**The task**. Whenever a line below mentions the word "camera", that line should be copied.

**Data listing**.
============================================================

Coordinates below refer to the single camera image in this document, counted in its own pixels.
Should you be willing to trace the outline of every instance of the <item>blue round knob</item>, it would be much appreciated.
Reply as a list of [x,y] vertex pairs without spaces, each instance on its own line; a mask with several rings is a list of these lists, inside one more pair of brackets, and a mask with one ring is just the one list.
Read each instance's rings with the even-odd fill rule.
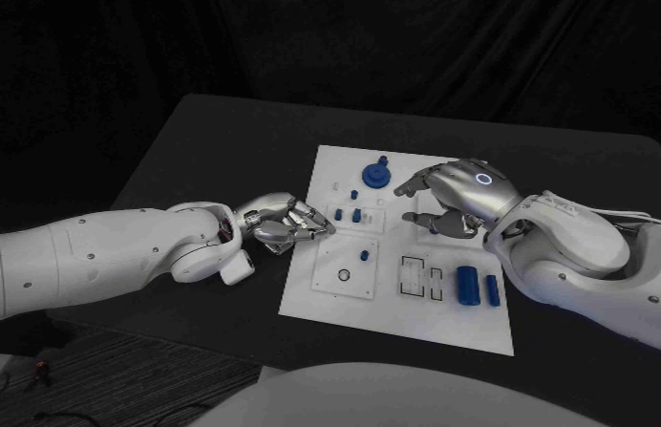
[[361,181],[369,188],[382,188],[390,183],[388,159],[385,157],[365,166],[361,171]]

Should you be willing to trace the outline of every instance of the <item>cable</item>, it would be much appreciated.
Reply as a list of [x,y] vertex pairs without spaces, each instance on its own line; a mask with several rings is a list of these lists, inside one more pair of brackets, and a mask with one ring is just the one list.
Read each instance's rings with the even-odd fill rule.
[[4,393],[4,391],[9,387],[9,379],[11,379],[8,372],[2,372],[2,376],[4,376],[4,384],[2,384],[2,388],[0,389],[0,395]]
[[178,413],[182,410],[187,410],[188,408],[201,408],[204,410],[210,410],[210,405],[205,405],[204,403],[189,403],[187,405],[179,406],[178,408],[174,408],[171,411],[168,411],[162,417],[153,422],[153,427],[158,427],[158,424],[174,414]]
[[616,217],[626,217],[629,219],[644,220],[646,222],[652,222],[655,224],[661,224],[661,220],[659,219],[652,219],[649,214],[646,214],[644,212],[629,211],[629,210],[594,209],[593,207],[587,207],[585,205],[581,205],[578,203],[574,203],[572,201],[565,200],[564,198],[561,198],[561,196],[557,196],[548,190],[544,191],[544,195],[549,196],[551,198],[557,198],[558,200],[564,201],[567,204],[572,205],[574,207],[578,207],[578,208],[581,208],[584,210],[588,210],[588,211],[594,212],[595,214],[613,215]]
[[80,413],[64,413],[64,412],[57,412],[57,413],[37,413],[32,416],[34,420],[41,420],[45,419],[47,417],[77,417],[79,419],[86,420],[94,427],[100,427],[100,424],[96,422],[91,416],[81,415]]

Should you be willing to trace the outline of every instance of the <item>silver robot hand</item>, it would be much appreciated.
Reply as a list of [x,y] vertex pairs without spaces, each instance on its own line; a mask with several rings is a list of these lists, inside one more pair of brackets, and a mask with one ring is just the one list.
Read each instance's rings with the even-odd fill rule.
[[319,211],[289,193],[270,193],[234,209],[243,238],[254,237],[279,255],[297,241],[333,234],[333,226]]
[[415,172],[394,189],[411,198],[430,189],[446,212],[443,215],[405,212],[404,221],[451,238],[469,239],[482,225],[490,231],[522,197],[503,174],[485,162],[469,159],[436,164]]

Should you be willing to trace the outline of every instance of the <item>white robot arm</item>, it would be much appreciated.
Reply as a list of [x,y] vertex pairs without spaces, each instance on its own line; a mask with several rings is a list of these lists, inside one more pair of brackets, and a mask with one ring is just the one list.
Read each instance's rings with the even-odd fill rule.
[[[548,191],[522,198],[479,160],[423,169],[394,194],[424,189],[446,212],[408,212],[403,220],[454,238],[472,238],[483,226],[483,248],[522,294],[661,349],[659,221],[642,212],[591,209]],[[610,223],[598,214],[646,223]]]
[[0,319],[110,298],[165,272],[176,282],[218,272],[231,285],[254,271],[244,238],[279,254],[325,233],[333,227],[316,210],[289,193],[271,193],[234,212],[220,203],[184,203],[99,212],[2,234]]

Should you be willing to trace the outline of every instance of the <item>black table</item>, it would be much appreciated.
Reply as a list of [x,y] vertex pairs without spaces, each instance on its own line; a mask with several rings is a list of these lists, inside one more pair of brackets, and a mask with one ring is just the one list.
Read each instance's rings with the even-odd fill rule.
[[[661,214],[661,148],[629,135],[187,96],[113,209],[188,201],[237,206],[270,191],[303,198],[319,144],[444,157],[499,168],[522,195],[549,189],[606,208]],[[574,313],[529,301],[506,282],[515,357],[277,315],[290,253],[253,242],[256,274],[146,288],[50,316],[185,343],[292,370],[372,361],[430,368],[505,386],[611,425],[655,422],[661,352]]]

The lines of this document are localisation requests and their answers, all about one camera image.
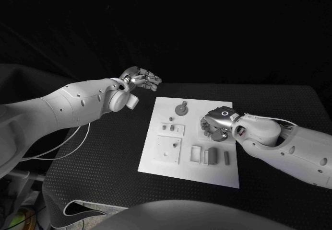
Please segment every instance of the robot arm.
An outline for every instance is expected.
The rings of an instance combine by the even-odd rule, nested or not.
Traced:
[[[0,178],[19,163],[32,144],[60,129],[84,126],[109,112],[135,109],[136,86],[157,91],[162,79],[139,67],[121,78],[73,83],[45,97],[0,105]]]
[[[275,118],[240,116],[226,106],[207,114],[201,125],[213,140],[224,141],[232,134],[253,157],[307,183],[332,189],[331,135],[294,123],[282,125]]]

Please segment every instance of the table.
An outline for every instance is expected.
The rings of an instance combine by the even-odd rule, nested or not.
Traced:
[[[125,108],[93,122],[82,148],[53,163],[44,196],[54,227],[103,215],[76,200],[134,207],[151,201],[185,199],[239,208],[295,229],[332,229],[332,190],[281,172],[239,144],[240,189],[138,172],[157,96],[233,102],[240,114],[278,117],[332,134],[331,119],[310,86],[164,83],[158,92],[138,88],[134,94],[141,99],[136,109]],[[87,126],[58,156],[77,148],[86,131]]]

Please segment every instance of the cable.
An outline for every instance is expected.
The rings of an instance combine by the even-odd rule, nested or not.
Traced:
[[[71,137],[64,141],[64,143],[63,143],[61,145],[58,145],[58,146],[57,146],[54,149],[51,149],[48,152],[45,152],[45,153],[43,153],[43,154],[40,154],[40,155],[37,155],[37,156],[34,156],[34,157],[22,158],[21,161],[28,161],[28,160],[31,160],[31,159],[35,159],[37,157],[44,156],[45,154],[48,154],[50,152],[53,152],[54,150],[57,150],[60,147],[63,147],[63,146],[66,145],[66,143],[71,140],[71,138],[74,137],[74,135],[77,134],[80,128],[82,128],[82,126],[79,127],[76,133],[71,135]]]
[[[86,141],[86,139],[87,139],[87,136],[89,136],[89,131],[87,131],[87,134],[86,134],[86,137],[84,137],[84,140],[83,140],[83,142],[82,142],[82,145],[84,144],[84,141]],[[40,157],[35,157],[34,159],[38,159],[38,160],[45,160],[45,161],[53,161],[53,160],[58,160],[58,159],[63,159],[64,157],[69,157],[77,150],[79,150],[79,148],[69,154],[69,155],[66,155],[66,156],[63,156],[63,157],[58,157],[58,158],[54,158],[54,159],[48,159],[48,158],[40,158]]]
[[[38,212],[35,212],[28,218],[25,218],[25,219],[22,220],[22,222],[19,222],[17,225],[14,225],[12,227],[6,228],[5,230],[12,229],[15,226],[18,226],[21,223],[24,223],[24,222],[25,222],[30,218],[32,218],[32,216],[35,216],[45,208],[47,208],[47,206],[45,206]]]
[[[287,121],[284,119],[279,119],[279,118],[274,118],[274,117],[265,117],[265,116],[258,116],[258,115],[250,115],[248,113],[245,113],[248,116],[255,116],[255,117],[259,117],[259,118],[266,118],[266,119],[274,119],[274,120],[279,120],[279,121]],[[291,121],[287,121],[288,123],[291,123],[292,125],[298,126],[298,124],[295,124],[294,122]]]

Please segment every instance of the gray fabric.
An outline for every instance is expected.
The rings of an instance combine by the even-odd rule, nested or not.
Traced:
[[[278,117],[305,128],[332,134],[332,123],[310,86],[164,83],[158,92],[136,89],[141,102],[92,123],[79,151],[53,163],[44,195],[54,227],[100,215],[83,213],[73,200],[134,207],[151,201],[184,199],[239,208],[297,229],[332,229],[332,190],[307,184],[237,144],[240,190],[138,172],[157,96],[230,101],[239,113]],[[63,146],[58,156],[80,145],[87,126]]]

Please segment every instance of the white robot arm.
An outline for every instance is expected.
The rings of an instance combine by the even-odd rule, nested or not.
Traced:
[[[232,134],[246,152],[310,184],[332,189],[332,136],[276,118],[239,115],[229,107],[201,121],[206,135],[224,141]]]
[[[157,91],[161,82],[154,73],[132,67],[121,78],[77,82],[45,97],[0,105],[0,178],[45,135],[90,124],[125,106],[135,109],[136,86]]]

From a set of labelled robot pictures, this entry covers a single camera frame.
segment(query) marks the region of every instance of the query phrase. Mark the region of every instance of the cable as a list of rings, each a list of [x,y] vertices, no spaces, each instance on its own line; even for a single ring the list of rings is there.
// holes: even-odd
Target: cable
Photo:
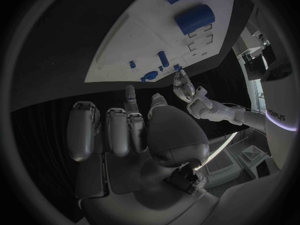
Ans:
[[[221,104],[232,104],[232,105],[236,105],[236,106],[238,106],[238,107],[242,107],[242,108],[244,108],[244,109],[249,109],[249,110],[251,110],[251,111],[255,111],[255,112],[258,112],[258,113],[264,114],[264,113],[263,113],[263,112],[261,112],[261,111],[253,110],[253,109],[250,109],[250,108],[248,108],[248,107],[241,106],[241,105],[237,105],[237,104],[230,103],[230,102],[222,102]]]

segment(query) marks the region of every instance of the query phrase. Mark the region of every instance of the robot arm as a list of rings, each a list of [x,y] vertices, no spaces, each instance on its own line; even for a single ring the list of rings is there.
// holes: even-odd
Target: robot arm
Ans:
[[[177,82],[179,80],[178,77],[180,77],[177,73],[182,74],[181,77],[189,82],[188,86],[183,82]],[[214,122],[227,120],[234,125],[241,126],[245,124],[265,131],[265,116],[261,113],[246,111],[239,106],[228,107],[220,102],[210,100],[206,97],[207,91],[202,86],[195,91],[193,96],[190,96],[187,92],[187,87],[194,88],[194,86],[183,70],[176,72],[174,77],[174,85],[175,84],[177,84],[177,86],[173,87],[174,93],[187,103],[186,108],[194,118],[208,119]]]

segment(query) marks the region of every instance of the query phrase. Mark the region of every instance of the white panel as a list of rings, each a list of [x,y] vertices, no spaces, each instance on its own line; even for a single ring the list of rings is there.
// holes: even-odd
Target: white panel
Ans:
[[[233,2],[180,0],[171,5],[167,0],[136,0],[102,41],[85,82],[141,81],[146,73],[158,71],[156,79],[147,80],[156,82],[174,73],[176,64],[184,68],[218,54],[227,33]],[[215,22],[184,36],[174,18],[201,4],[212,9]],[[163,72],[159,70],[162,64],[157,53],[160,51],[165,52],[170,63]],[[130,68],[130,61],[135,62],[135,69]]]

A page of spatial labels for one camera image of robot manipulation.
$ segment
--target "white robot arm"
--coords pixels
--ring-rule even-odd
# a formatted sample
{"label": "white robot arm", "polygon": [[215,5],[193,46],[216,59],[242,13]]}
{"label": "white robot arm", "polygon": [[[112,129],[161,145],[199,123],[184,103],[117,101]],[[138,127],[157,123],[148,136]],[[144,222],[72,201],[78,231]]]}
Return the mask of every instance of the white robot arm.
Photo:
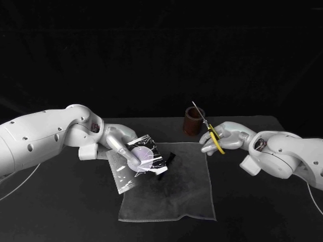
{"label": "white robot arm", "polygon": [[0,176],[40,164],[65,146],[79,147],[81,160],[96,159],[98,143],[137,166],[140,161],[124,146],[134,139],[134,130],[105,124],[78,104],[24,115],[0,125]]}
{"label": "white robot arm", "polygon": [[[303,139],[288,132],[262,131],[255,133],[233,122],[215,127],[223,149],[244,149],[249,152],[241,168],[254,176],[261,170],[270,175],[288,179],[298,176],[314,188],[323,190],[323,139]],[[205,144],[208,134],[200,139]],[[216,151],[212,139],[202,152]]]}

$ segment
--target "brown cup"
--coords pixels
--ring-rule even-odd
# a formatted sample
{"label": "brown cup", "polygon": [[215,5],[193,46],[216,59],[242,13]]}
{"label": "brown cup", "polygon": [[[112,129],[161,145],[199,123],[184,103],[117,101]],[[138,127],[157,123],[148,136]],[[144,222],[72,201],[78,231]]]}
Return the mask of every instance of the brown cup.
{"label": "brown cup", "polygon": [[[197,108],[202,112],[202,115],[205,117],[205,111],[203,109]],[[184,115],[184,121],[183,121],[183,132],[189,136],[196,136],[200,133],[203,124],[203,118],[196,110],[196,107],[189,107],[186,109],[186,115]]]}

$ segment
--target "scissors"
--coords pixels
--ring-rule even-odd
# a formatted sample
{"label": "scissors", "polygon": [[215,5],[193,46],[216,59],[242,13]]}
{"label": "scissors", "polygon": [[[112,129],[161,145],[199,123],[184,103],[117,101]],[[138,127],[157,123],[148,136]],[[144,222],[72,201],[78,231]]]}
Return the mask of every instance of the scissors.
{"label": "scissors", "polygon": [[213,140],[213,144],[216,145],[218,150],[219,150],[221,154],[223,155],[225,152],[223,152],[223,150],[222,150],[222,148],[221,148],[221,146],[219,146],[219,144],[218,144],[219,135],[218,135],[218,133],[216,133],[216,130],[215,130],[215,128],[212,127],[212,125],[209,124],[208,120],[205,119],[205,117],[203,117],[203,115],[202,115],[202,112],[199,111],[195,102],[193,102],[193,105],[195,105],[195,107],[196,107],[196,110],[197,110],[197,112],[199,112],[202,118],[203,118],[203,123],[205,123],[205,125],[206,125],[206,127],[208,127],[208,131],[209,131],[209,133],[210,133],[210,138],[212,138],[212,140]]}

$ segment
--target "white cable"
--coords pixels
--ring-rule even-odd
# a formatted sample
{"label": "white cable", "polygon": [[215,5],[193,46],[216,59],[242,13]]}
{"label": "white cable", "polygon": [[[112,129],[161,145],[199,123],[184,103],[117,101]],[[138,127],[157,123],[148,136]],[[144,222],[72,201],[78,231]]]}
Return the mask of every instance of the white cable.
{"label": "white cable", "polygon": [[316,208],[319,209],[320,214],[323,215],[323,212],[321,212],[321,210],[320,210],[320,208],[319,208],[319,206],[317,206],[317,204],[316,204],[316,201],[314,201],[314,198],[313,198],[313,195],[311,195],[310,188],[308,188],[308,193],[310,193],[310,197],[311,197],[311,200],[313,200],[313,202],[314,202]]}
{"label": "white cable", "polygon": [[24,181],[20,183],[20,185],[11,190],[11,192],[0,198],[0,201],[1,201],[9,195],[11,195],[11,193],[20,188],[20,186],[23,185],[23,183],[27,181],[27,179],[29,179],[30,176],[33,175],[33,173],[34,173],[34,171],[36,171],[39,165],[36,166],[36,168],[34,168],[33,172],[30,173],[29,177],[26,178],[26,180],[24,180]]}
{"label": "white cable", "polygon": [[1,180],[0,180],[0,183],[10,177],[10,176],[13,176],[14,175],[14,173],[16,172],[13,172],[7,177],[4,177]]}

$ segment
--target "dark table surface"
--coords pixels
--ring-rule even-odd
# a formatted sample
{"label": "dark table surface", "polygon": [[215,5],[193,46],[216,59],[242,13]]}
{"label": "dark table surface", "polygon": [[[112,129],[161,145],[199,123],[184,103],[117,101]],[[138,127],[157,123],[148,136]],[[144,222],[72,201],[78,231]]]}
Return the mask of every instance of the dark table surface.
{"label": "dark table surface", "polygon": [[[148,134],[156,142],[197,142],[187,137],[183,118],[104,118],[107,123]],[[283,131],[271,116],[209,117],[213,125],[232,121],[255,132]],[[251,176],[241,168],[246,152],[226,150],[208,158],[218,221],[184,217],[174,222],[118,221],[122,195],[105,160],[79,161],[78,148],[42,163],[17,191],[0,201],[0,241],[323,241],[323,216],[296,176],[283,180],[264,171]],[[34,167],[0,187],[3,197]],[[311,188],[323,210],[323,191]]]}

============================================================

**Exercise solution**.
Coordinates below refer to the single camera image in this document, counted in its own pixels.
The lines of this document are localisation requests and their answers, all about one camera image.
From a set of labelled robot pictures, this entry covers a single camera frame.
A page of spatial labels for one camera image of robot manipulation.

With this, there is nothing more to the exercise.